CEFR B1–C2 pragmatics writing emotional intelligence

"Sorry" is not enough — build a real apology. Students construct culturally appropriate English apologies from their components: acknowledgment, explanation, repair offer. They learn that apology formulas differ between languages and what English expects.

Research basis: Based on the cross-cultural speech act research of Israeli linguists Blum-Kulka and Olshtain (CCSARP project, 1984).

#87 Refusal Softener Available Now

CEFR B1–C2 pragmatics writing

Say no without burning the bridge. Students practice declining invitations, requests and offers politely in English: hedges, appreciation, alternatives. Direct translation of refusals from the home language often sounds rude — this game fixes that.

Research basis: Refusal strategies vary dramatically across cultures and are a documented source of pragmatic failure (Blum-Kulka, House & Kasper 1989).

#88 Complaint Ladder Available Now

CEFR B1–C2 pragmatics writing

From gentle hint to firm demand — choose your step. Students learn to scale a complaint to the situation: a cold meal, a late delivery, a repeated problem. Each rung of the ladder is a different severity level with its own English formulas.

Research basis: Complaints form a severity scale with distinct linguistic realizations, mapped by Israeli researchers Olshtain and Weinbach (1993).

#89 Dugri Navigator Available Now

CEFR B1–C2 pragmatics intercultural

Israeli directness meets English diplomacy.

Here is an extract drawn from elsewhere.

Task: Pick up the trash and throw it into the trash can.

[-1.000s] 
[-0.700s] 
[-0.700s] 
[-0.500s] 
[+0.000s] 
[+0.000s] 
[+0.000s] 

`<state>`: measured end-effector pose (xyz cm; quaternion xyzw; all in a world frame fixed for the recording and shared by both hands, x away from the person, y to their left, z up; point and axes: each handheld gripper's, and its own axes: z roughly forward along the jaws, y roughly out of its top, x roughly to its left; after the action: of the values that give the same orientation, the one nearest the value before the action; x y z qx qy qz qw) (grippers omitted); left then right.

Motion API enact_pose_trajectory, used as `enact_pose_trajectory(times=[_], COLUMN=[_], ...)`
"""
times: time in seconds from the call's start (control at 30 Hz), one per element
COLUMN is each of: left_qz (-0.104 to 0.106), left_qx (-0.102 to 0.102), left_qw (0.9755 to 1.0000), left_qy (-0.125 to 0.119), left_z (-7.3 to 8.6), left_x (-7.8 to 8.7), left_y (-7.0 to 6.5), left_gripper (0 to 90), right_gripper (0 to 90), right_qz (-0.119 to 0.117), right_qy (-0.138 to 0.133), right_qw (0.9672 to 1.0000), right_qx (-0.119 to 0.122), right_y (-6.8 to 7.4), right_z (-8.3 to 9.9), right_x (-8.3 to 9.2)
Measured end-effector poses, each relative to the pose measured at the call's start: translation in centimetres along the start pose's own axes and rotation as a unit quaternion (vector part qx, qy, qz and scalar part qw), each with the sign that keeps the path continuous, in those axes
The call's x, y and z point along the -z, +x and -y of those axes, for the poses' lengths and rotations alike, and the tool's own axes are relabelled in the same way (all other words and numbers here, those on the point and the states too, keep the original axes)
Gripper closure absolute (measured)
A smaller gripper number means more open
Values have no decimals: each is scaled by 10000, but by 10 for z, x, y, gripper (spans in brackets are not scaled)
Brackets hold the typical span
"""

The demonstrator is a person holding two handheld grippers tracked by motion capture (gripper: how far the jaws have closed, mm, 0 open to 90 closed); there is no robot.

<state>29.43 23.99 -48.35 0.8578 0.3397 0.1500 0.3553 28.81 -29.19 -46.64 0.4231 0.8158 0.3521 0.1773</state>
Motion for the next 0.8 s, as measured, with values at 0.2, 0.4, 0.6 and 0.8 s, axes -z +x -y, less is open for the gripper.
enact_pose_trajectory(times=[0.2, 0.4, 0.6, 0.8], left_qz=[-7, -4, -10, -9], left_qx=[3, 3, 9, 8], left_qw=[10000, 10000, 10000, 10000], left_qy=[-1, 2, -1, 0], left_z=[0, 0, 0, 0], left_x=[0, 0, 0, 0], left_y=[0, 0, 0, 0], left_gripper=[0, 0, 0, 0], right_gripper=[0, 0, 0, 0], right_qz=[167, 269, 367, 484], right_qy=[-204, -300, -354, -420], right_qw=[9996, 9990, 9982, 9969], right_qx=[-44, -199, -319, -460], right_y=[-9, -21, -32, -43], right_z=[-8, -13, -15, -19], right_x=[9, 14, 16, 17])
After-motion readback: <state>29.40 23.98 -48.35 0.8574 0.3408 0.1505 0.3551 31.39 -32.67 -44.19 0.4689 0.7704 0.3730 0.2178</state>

Designed for Israeli learners: the game contrasts the direct "dugri" speech style with English indirectness, showing where honest directness reads as rudeness — and how to keep your meaning while changing the wrapping.

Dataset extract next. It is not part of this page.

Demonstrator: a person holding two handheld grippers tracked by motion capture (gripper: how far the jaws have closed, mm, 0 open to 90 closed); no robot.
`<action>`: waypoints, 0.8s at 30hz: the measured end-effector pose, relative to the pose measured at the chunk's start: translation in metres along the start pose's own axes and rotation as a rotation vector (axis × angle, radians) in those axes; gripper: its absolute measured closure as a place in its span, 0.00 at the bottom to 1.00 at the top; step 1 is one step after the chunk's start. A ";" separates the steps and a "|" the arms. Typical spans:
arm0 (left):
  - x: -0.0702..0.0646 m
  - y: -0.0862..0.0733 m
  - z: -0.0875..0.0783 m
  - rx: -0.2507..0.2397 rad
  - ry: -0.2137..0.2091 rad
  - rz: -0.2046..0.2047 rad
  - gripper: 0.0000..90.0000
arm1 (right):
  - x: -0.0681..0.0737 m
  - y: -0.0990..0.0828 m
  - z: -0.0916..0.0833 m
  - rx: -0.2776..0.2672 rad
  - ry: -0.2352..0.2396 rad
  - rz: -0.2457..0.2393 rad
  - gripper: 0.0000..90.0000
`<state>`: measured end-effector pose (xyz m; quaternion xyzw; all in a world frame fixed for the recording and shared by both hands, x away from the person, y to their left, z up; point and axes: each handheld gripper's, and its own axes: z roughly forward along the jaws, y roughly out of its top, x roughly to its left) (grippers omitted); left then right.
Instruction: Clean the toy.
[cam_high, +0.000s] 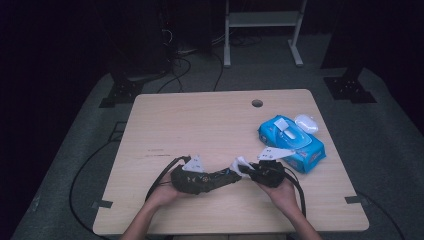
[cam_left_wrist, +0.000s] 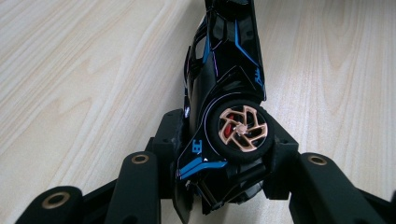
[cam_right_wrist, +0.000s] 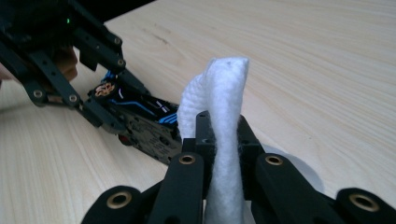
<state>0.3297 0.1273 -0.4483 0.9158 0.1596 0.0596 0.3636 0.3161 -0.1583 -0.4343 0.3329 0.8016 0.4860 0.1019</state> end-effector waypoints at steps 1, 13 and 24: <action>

Research basis: Built on Tamar Katriel's landmark study of dugri speech in Israeli culture (Katriel 1986) and cross-cultural pragmatics.

#90 Task Mission Available Now

CEFR A2–C2 speaking writing pragmatics

Complete the mission — English is just the tool. Students get a real-world goal: plan a trip, resolve a mix-up, organize an event. Language emerges as a means to the end, exactly as in life outside the classroom.

Research basis: Task-based language teaching shows that goal-oriented tasks drive acquisition better than form-focused drills (Ellis 2009).

#91 Family Language Available Now

CEFR A1–B2 vocabulary speaking intercultural

Bring English home — and home into English. Activities that connect English with the family's own languages and stories: words the family uses, traditions, recipes. The home language becomes an ally of English, not a competitor.

Research basis: Family language policy research shows that valuing the home language supports, not hinders, new language learning (Schwartz 2012, Oranim College).